Kamienica przy ulicy Floriańskiej nr 14, w której mieścił się przytułek, zbudowana została około1823 r. przez Aleksandra i Teklę Kmitów, a od marca 1962 r. figuruje w rejestrze zabytków województwa mazowieckiego. Jest jednym z najciekawszych klasycystycznych przykładów zabudowy mieszkalno-usługowej zabytkowego zespołu staromiejskiego w naszym mieście. W okresie powstania listopadowego, w miesiącach kwiecień i maj 1831 r., znajdował się tu szpital polowy, w którym stacjonowali chorzy żołnierze 23 Pułku Piechoty. Pod koniec powstania lazaret zajęło wojsko rosyjskie, urządzając w nim cerkiew i kwatery wojskowe. Kamienica w 1853 r. została odkupiona od pierwszych właścicieli przez Szkołę Elementarną Katolicką, od następnego roku do początku XX w. pełniła funkcję budynku szkolnego. Do grudnia 1933 r. kamienicę dzierżawiło Towarzystwo Dobroczynności „Pomoc i Praca” z Płocka, które prowadziło przytułek dla ubogich im. św. Edwarda. Pieczę urzędową nad schroniskiem miał Powiatowy Związek Komunalny, a personel stanowiły zakonnice stowarzyszenia Służki Zakonne im. Niepokalanego Poczęcia NMP. Przełożoną była siostra Józefa Nestorowiczówna. W 1935 r. posesja przeszła na własność gminy miejskiej, od 1938 r. stanowi własność prywatną.

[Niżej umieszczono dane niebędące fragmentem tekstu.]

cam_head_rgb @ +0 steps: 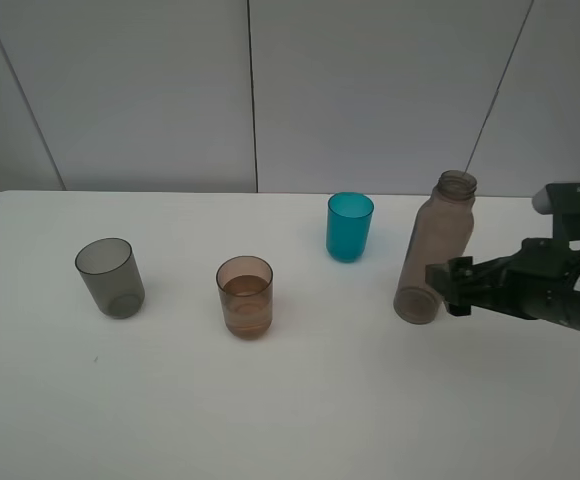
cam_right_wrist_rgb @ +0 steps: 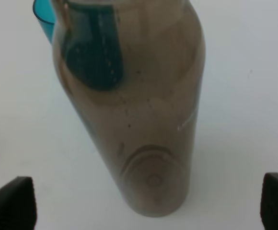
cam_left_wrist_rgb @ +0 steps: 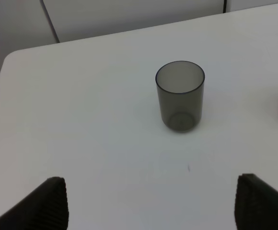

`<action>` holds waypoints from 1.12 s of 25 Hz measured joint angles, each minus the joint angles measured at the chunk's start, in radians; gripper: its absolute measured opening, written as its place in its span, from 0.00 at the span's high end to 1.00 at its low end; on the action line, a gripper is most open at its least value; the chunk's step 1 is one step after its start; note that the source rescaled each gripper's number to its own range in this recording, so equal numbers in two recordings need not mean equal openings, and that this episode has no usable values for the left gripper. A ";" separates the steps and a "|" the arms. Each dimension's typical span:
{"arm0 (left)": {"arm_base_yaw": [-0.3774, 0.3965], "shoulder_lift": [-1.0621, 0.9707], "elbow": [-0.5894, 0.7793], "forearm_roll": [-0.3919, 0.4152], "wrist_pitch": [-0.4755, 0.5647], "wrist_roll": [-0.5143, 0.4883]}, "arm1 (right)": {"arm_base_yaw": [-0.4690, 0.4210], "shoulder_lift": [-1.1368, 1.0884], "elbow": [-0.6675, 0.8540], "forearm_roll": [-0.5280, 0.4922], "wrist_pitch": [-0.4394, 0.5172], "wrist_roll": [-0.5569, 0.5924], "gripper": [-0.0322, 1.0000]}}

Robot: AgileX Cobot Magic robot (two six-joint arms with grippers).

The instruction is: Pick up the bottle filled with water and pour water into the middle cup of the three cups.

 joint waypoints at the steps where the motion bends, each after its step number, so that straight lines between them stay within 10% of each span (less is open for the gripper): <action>1: 0.000 0.000 0.000 0.000 0.000 0.000 | 0.000 -0.039 0.000 0.000 0.029 0.012 0.00; 17: 0.000 0.000 0.000 0.000 0.000 0.000 | 0.000 -0.645 -0.208 -0.237 0.844 0.230 0.00; 28: 0.000 0.000 0.000 0.000 0.000 0.000 | 0.000 -0.990 -0.212 -0.242 1.184 0.229 0.00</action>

Z przytułkiem w latach międzywojennych związana jest właśnie historia rzekomo cudownego uzdrowienia jego mieszkańca z lat 1927–1929, Michała Bartosiaka, który stracił władzę w nogach podczas wypadku przy żniwach we Francji, dokąd wyjechał w 1920 r. w „poszukiwaniu chleba”. Nie pomogło leczenie w tamtejszych nowoczesnych szpitalach i w 1927 r. wrócił do Polski, po czym umieszczony został w przytułku w Gostyninie. Poruszał się z przytwierdzonymi do nóg deseczkami, odpychając się rękoma. Mieszkańcy miasteczka słyszeli hałas jaki czynił, gdy się przemieszczał. W zakładzie sprawiał początkowo siostrom wiele kłopotu swym zachowaniem, uważając się za zdeklarowanego socjalistę, był hardy, szydził ze świętości, aż do czasu, gdy postanowił zmienić swoje życie. Któregoś dnia opowiedział o swoim śnie. Widział w nim Matkę Bożą, która zapraszała go na Jasną Górę. Za wszelką cenę postanowił tam się udać. Wspomogła go finansowo żona starosty gostynińskiego Antoniego Pinakiewicza. Pojechał w1929 r. razem z pielgrzymami, którym wyjazd zorganizowała parafia.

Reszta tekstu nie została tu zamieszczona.